Продолжая тему Гулага, не будет преувеличением говорить о том, что в советское время жизнь так называемой независимой интеллигенции была «жизнью в ожидании Гулага», даже не в страхе перед ним. Речь идет о жизни старшего и даже среднего поколения художников, поколения Кабакова, Булатова, Чуйкова, Гороховского, Рогинского, Комара и Меламида, Косолапова, Монастырского, Макаревича, поколения Файбисовича, Филатова, Гундлаха, Звездочетова и Мироненко. Жизнь этого круга состояла в непрерывных попытках вернуться из мифологизированного советского времени в реальное историческое время, в большую всемирную Историю. Существовало господствовавшее в этом кругу убеждение, что есть «Общая истина»), некий единственно верный, согласующийся со здравым смыслом взгляд на вещи, некое тайное знание, совпадающее с тем знанием, что существует на Западе. Потом оказалось, что это был лишь Воображаемый нами Запад (в реальности же их обнаружилось как минимум два: англо-американский и евро-континентальный). Но тогда связь с западным миром была совершенно виртуальной и сводилась к редким встречам с иностранцами, которые могли звонить нам только из уличных телефонов-автоматов, так как гостиничные телефоны прослушивались.

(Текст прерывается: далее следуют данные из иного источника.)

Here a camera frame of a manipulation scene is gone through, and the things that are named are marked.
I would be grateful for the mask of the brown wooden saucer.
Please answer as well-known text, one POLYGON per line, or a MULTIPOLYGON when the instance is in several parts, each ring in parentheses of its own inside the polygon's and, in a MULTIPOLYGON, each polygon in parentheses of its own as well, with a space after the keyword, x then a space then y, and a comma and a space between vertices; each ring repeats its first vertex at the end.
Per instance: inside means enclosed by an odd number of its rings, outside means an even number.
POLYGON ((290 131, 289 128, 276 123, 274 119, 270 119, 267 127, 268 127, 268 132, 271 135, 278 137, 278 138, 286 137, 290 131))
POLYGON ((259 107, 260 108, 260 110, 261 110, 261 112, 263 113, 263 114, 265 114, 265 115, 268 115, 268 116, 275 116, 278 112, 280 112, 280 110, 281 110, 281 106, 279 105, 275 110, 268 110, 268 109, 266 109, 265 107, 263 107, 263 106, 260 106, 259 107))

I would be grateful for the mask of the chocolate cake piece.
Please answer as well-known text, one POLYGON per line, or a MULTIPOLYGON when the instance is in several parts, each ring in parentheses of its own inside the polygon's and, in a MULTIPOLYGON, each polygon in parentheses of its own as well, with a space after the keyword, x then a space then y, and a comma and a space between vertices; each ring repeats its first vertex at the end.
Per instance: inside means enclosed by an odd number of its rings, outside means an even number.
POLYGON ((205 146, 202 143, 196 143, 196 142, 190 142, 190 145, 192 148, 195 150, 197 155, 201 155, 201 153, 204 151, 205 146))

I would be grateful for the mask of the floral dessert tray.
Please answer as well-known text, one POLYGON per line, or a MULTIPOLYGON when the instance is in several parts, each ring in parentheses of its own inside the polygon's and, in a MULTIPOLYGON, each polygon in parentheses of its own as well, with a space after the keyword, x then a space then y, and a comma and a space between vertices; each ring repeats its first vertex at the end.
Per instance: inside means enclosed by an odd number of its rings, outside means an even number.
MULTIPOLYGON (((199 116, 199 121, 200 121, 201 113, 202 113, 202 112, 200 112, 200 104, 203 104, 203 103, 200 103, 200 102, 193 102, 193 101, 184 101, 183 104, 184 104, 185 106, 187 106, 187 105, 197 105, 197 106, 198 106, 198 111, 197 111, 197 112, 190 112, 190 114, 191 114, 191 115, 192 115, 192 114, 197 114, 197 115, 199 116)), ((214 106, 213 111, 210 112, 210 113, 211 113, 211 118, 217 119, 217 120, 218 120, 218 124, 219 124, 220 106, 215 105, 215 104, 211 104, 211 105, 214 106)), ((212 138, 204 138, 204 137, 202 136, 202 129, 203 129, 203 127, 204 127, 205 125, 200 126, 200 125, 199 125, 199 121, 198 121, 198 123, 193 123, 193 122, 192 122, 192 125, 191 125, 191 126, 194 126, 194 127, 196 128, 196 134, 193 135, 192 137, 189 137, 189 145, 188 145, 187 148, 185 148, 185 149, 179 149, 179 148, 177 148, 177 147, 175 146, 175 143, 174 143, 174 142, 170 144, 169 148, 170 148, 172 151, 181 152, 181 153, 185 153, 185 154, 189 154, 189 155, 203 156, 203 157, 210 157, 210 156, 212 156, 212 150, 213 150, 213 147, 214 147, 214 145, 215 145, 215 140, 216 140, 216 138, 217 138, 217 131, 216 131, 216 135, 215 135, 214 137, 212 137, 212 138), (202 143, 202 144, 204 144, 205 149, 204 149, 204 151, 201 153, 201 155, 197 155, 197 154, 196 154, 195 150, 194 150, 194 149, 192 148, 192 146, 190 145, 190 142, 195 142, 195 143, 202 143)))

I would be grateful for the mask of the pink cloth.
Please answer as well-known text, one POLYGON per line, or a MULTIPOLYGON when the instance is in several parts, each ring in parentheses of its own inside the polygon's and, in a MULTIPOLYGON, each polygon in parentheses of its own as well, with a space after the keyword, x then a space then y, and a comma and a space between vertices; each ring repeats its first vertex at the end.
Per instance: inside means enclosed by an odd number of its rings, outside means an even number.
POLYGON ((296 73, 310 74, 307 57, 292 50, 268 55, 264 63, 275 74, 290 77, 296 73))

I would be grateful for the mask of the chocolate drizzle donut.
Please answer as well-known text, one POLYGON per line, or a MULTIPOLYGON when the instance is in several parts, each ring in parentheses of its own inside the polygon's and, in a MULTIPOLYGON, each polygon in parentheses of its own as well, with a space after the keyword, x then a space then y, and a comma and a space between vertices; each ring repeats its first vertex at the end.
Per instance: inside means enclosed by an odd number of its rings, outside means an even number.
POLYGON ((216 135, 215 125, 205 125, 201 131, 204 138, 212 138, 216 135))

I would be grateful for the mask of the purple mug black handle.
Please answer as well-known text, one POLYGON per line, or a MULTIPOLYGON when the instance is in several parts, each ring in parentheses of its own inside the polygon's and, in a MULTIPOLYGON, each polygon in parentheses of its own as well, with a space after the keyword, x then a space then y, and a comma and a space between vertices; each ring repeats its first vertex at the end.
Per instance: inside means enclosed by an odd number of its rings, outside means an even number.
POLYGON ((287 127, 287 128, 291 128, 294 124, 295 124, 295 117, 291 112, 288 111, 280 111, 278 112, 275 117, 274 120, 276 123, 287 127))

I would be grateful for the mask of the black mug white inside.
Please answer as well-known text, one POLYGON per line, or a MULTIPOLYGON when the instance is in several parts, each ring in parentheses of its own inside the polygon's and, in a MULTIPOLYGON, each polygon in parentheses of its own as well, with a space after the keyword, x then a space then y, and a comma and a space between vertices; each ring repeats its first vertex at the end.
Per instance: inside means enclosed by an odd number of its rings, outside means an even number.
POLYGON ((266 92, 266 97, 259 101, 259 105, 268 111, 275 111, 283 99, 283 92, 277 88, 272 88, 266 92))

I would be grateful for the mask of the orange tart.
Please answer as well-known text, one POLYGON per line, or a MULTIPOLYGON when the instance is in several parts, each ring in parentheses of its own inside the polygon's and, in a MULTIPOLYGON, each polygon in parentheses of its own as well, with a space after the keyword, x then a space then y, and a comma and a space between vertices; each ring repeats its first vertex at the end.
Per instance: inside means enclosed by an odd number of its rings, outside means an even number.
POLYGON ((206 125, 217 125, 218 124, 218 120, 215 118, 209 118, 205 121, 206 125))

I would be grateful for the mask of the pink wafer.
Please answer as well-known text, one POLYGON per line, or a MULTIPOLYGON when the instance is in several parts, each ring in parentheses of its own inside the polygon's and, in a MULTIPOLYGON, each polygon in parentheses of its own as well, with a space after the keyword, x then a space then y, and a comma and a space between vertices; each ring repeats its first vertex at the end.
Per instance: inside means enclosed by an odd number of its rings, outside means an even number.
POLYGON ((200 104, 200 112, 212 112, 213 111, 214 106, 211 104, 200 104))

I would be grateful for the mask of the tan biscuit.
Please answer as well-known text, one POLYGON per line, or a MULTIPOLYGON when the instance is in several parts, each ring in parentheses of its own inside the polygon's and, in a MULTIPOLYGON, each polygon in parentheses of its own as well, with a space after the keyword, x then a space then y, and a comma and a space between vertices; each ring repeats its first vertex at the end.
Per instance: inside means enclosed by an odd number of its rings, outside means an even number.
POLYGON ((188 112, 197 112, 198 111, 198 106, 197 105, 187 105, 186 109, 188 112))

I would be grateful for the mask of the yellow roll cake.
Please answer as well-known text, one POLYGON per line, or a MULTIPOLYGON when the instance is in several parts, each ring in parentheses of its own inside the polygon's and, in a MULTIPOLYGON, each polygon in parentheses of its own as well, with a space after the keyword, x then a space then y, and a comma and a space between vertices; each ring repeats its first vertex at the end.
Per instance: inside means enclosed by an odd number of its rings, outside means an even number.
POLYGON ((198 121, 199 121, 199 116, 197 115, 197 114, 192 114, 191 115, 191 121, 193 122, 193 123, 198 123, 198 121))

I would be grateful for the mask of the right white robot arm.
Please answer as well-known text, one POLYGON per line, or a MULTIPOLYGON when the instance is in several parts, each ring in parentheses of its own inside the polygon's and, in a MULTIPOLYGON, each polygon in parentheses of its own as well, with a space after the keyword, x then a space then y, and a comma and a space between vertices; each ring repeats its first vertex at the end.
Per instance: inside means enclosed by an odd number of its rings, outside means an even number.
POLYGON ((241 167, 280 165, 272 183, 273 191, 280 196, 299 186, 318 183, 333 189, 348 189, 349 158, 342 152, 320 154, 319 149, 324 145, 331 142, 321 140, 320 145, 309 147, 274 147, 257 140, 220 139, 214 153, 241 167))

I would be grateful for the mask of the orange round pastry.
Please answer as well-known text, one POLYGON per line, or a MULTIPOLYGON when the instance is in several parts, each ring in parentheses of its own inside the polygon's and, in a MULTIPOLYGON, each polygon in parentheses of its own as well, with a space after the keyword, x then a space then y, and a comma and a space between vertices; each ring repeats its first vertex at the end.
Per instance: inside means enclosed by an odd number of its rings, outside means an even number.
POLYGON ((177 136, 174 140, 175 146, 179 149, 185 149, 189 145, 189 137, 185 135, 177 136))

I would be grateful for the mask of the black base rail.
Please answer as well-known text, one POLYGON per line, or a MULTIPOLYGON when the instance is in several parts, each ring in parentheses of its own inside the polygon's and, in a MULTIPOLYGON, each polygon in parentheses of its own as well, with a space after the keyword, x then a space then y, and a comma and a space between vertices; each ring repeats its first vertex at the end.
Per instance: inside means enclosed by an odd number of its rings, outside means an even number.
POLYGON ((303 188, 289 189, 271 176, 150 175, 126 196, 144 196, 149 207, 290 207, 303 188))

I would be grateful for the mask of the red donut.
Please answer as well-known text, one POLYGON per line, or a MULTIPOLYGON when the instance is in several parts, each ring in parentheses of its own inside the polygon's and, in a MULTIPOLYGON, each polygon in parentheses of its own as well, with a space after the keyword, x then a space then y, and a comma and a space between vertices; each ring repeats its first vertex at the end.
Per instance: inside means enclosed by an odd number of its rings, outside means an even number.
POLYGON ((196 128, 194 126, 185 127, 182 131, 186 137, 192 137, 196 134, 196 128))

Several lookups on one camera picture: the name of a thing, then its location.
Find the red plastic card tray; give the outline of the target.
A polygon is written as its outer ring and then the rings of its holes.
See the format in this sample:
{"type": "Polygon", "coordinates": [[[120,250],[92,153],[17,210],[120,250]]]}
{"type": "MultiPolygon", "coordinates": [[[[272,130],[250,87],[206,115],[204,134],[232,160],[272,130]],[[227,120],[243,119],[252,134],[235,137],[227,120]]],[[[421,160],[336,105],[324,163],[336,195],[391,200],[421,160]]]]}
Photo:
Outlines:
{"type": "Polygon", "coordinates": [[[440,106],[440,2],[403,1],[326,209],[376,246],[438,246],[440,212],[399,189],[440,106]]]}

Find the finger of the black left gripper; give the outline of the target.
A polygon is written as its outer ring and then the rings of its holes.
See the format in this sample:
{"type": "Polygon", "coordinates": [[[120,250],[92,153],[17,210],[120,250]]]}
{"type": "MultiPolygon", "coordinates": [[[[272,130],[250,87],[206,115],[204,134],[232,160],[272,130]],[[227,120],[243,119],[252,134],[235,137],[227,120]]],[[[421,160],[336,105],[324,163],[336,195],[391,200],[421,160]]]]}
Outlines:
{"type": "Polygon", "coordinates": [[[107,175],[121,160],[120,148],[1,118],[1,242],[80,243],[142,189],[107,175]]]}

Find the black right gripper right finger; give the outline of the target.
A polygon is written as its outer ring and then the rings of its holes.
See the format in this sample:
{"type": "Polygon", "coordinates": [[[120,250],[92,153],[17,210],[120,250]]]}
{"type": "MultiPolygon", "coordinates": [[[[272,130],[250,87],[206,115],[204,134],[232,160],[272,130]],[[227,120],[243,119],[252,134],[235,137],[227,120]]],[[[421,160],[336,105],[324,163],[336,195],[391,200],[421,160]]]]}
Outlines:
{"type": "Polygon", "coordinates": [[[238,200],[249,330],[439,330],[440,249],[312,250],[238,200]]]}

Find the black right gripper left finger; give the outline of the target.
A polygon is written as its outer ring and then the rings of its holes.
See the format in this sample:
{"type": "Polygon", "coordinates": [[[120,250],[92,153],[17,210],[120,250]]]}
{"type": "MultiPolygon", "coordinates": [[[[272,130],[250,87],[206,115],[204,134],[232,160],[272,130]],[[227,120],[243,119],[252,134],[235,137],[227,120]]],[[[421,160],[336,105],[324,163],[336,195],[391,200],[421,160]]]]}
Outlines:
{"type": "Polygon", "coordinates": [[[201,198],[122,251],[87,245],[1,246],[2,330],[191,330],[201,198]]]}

То есть возникало странное убеждение, что ты живешь одновременно в раю и в аду. С одной стороны, тебе повезло родиться в самой передовой, самой прекрасной стране на земле, но, с другой стороны, с годами росло убеждение, что что-то здесь не так, что все ценности смещены и опрокинуты и что ты жертва этого малосимпатичного режима. Я сам до сих пор хорошо помню то чувство невероятного, абсолютного превосходства над всей окружающей действительностью, над всеми теми обыденными и банальными, но одновременно страшными и таинственными обстоятельствами повседневной советской жизни, чувство абсолютного безразличия к тому, какое формальное место в той официальной советской системе мы занимали. Это чувство превосходства проистекало из чувства причастности к некоему тайному знанию правды жизни, правды о сути того советского режима, в обстоятельства которого мы были погружены, и было свойственно всем тем, кто считал себя принадлежащим к альтернативному, антисоветскому интеллигентскому кругу.

В силу всего сказанного Перестройка была воспринята как торжество здравого смысла, когда само тогдашнее полицейское государство, все его официальные институции, включая художественные, пребывали в состоянии глубокой растерянности, когда в мире искусства «все стало возможно», когда в 1987 году адептами московского концептуализма был создан «Клуб авангардистов» – абсолютно новый тип художественной институции, когда Свен Гундлах опубликовал статью с пророческим названием «Концептуалист – художник в законе».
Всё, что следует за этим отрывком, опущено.